Could you repeat the data word for word while skipping the pictures?
------------------------------------
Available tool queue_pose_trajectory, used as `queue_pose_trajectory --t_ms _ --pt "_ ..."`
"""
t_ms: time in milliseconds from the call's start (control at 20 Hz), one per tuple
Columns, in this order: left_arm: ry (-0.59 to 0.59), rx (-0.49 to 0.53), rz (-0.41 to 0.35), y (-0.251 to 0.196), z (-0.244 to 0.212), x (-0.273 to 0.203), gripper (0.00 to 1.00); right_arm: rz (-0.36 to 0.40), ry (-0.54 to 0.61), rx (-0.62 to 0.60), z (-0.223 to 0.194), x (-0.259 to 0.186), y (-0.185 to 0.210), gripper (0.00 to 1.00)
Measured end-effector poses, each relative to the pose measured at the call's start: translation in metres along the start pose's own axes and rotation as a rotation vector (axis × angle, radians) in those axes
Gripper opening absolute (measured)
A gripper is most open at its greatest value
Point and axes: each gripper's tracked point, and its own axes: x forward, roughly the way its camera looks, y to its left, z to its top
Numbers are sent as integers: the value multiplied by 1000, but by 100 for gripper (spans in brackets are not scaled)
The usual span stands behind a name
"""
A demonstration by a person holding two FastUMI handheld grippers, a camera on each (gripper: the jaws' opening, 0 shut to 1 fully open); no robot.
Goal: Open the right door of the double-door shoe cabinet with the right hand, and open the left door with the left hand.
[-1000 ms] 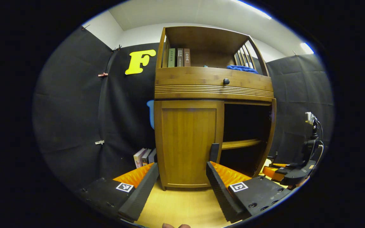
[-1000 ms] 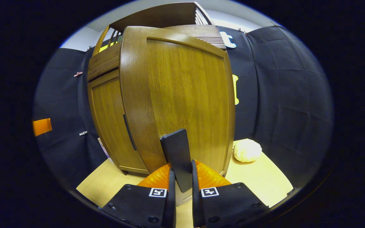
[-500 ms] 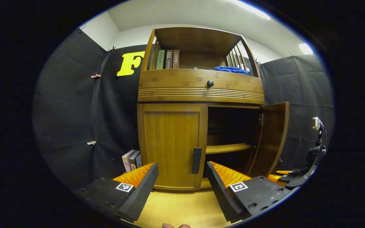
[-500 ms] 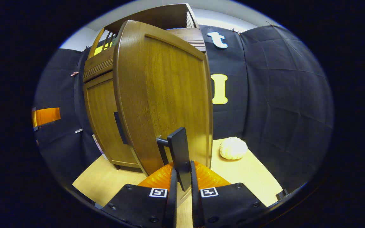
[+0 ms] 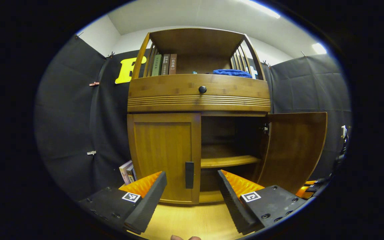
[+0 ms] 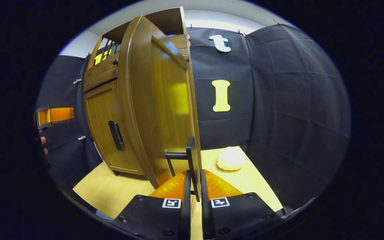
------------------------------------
- **Response**:
Available tool queue_pose_trajectory, used as `queue_pose_trajectory --t_ms _ --pt "_ ..."`
"""
t_ms: time in milliseconds from the call's start (control at 20 Hz), one per tuple
Columns, in this order: left_arm: ry (-0.59 to 0.59), rx (-0.49 to 0.53), rz (-0.41 to 0.35), y (-0.251 to 0.196), z (-0.244 to 0.212), x (-0.273 to 0.203), gripper (0.00 to 1.00); right_arm: rz (-0.36 to 0.40), ry (-0.54 to 0.61), rx (-0.62 to 0.60), z (-0.223 to 0.194), x (-0.259 to 0.186), y (-0.185 to 0.210), gripper (0.00 to 1.00)
Measured end-effector poses, each relative to the pose measured at the call's start: translation in metres along the start pose's own axes and rotation as a rotation vector (axis × angle, radians) in those axes
Gripper opening absolute (measured)
A gripper is most open at its greatest value
Point and axes: each gripper's tracked point, and its own axes: x forward, roughly the way its camera looks, y to its left, z to its top
Numbers are sent as integers: the value multiplied by 1000, but by 100 for gripper (spans in brackets are not scaled)
The usual span stands behind a name
"""
A demonstration by a person holding two FastUMI handheld grippers, a camera on each (gripper: the jaws' opening, 0 shut to 1 fully open); no robot.
Goal: Open the right door of the double-door shoe cabinet with the right hand, and open the left door with the left hand.
[-1000 ms] 
[-1000 ms] 
[-500 ms] 
[-500 ms] 
[+0 ms] 
[+0 ms] 

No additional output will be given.